Exercise requirements: Exact copies of all the records are to be output.

______

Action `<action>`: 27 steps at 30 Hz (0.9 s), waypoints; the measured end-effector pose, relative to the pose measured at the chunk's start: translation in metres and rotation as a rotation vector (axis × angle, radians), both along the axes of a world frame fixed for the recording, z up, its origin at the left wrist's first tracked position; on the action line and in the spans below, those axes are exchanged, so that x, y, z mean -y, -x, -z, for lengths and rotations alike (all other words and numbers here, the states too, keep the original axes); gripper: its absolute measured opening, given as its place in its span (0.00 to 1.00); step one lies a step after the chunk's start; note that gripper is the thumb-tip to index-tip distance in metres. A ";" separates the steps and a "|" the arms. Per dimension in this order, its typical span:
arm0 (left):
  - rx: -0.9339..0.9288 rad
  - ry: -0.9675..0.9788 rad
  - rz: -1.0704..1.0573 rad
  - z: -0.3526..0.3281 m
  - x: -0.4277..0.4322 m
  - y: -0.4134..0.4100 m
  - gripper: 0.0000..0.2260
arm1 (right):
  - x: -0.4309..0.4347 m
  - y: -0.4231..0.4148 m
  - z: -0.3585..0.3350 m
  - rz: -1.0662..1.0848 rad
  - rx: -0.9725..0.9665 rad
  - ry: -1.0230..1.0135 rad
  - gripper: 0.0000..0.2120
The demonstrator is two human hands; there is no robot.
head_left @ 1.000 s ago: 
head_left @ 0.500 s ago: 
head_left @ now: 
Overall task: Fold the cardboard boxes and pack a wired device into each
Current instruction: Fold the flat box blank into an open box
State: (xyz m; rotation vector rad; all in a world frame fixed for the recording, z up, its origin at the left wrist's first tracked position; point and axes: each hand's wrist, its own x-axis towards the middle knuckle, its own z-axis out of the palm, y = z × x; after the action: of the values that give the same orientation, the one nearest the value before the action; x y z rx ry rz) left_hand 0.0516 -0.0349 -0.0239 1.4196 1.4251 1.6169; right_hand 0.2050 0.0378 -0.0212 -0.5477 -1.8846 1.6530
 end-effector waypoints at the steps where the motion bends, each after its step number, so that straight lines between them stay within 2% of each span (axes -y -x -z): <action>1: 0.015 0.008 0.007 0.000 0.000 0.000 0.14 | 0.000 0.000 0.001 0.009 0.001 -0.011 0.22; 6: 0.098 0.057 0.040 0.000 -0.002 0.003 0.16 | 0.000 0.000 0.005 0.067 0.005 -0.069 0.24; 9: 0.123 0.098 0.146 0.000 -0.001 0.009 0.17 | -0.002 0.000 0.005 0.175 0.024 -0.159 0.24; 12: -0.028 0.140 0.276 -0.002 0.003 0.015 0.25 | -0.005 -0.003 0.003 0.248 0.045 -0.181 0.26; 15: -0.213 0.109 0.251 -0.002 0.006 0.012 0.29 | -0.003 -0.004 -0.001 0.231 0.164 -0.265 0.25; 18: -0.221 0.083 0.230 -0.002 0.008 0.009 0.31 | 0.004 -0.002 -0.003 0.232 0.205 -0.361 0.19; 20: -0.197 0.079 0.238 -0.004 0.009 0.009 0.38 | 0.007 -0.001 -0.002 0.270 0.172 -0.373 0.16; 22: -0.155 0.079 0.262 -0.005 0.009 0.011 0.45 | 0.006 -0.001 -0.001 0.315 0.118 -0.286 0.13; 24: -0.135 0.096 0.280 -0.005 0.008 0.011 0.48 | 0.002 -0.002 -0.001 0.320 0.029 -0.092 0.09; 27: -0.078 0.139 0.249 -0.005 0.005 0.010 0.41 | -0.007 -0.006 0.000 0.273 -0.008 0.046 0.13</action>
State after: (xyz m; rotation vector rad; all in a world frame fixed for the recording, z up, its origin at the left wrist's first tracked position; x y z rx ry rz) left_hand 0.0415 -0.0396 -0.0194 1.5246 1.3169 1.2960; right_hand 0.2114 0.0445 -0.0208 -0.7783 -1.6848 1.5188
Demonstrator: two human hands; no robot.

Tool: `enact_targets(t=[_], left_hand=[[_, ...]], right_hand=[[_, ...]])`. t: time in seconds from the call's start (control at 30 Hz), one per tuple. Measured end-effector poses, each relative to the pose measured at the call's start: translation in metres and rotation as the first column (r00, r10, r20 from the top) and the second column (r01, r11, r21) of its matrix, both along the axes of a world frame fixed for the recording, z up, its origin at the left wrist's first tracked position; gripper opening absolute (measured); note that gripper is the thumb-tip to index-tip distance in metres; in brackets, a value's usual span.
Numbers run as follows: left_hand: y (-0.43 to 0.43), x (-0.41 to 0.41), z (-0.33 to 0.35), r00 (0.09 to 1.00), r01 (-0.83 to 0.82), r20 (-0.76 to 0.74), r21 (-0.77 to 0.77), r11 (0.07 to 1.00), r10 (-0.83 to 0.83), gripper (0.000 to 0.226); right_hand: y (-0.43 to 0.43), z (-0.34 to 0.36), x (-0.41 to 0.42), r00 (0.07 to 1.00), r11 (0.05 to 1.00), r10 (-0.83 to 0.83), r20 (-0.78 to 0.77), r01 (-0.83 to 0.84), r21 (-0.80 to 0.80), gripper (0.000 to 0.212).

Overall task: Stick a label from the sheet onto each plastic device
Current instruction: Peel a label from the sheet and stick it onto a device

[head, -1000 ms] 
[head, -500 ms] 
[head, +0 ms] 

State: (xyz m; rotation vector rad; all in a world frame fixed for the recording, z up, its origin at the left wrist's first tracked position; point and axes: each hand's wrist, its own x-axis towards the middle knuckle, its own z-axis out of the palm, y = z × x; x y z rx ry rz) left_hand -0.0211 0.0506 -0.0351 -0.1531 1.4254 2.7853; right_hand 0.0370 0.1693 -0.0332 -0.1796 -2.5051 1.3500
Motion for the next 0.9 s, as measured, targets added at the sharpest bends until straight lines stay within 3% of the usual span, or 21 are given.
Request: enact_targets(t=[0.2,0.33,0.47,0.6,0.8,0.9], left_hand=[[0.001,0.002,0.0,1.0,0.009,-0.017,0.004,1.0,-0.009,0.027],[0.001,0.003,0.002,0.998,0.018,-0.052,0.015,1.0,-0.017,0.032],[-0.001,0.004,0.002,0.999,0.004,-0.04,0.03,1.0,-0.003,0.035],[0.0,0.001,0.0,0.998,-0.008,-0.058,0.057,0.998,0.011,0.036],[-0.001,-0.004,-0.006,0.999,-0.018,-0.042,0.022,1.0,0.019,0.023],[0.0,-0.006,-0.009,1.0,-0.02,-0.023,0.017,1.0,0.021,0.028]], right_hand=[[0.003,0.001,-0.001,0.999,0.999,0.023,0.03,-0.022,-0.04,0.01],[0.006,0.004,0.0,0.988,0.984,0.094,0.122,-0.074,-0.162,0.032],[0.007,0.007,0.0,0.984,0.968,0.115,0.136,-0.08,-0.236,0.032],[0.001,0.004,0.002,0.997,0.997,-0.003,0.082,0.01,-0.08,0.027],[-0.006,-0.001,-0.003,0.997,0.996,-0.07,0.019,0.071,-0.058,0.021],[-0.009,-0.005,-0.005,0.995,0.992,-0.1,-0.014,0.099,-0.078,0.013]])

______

Reply:
Action `<action>`: 27 steps at 30 Hz (0.9 s), waypoints; the measured end-effector pose, relative to the pose measured at the chunk's start: translation in metres and rotation as a rotation vector (axis × angle, radians), both along the axes of a world frame fixed for the recording, z up, its origin at the left wrist's first tracked position; on the action line and in the spans below, those axes are exchanged, so that x, y, z mean -y, -x, -z, for lengths and rotations alike (all other words and numbers here, the states too, keep the original axes); gripper: its absolute measured opening, given as its place in its span (0.00 to 1.00); step one lies a step after the chunk's start; note that gripper is the thumb-tip to index-tip distance in metres. A ";" separates the steps and a "|" the arms. Per dimension in this order, its typical span:
arm0 (left):
  - rx: -0.9339..0.9288 rad
  - ry: -0.9675..0.9788 rad
  - rz: -1.0704..1.0573 rad
  - z: -0.3526..0.3281 m
  - x: -0.4277..0.4322 m
  - y: -0.4134..0.4100 m
  - gripper: 0.0000..0.2260
arm1 (right):
  - x: -0.4309..0.4347 m
  - y: -0.4231..0.4148 m
  - z: -0.3585..0.3350 m
  - rz: -1.0662..1.0848 rad
  - rx: -0.9725..0.9665 rad
  - ry: -1.0230..1.0135 rad
  - gripper: 0.0000..0.2120
The demonstrator is two human hands; there is no robot.
head_left @ 1.000 s ago: 
head_left @ 0.500 s ago: 
head_left @ now: 
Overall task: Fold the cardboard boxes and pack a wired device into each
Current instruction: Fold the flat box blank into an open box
State: (xyz m; rotation vector rad; all in a world frame fixed for the recording, z up, its origin at the left wrist's first tracked position; point and axes: each hand's wrist, its own x-axis towards the middle knuckle, its own z-axis out of the palm, y = z × x; after the action: of the values that give the same orientation, the one nearest the value before the action; x y z rx ry rz) left_hand 0.0516 -0.0349 -0.0239 1.4196 1.4251 1.6169; right_hand 0.2050 0.0378 -0.0212 -0.5477 -1.8846 1.6530
 end-effector waypoints at the steps where the motion bends, each after its step number, so that straight lines between them stay within 2% of each span (axes -y -x -z): <action>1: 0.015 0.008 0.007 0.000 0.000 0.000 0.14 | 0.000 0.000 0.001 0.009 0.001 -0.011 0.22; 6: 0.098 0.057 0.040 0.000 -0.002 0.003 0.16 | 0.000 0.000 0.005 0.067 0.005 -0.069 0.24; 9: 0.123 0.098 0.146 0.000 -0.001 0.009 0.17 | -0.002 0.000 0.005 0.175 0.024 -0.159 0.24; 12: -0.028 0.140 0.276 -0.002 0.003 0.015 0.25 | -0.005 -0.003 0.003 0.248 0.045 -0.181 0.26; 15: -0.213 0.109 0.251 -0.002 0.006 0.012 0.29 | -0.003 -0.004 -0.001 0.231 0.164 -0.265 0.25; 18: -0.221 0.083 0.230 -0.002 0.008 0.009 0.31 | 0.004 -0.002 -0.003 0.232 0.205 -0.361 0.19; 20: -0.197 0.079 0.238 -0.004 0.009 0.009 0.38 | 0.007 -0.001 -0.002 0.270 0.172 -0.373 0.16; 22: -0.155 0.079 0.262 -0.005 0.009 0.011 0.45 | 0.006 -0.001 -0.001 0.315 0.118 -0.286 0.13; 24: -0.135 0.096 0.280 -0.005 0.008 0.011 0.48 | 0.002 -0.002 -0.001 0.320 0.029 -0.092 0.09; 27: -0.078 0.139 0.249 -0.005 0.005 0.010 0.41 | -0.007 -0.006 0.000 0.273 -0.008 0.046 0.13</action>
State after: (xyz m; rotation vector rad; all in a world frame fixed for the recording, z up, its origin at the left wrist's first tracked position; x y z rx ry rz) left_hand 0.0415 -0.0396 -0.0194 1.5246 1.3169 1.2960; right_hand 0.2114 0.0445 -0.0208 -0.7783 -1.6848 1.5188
Demonstrator: two human hands; no robot.

Tool: `enact_targets(t=[_], left_hand=[[_, ...]], right_hand=[[_, ...]])`. t: time in seconds from the call's start (control at 30 Hz), one per tuple. Measured end-effector poses, each relative to the pose measured at the call's start: translation in metres and rotation as the first column (r00, r10, r20 from the top) and the second column (r01, r11, r21) of its matrix, both along the axes of a world frame fixed for the recording, z up, its origin at the left wrist's first tracked position; gripper opening absolute (measured); note that gripper is the thumb-tip to index-tip distance in metres; in brackets, a value's usual span.
Numbers run as follows: left_hand: y (-0.43 to 0.43), x (-0.41 to 0.41), z (-0.33 to 0.35), r00 (0.09 to 1.00), r01 (-0.83 to 0.82), r20 (-0.76 to 0.74), r21 (-0.77 to 0.77), r11 (0.07 to 1.00), r10 (-0.83 to 0.83), gripper (0.000 to 0.226); right_hand: y (-0.43 to 0.43), z (-0.34 to 0.36), x (-0.41 to 0.42), r00 (0.07 to 1.00), r11 (0.05 to 1.00), r10 (-0.83 to 0.83), r20 (-0.78 to 0.77), r01 (-0.83 to 0.84), r21 (-0.80 to 0.80), gripper (0.000 to 0.212).

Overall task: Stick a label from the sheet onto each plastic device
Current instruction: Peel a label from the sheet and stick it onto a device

[head, -1000 ms] 
[head, -500 ms] 
[head, +0 ms] 

State: (xyz m; rotation vector rad; all in a world frame fixed for the recording, z up, its origin at the left wrist's first tracked position; point and axes: each hand's wrist, its own x-axis towards the middle knuckle, its own z-axis out of the palm, y = z × x; x y z rx ry rz) left_hand -0.0211 0.0506 -0.0351 -0.1531 1.4254 2.7853; right_hand 0.0370 0.1693 -0.0332 -0.1796 -2.5051 1.3500
Motion for the next 0.9 s, as measured, targets added at the sharpest bends until straight lines stay within 3% of the usual span, or 21 are given.
Request: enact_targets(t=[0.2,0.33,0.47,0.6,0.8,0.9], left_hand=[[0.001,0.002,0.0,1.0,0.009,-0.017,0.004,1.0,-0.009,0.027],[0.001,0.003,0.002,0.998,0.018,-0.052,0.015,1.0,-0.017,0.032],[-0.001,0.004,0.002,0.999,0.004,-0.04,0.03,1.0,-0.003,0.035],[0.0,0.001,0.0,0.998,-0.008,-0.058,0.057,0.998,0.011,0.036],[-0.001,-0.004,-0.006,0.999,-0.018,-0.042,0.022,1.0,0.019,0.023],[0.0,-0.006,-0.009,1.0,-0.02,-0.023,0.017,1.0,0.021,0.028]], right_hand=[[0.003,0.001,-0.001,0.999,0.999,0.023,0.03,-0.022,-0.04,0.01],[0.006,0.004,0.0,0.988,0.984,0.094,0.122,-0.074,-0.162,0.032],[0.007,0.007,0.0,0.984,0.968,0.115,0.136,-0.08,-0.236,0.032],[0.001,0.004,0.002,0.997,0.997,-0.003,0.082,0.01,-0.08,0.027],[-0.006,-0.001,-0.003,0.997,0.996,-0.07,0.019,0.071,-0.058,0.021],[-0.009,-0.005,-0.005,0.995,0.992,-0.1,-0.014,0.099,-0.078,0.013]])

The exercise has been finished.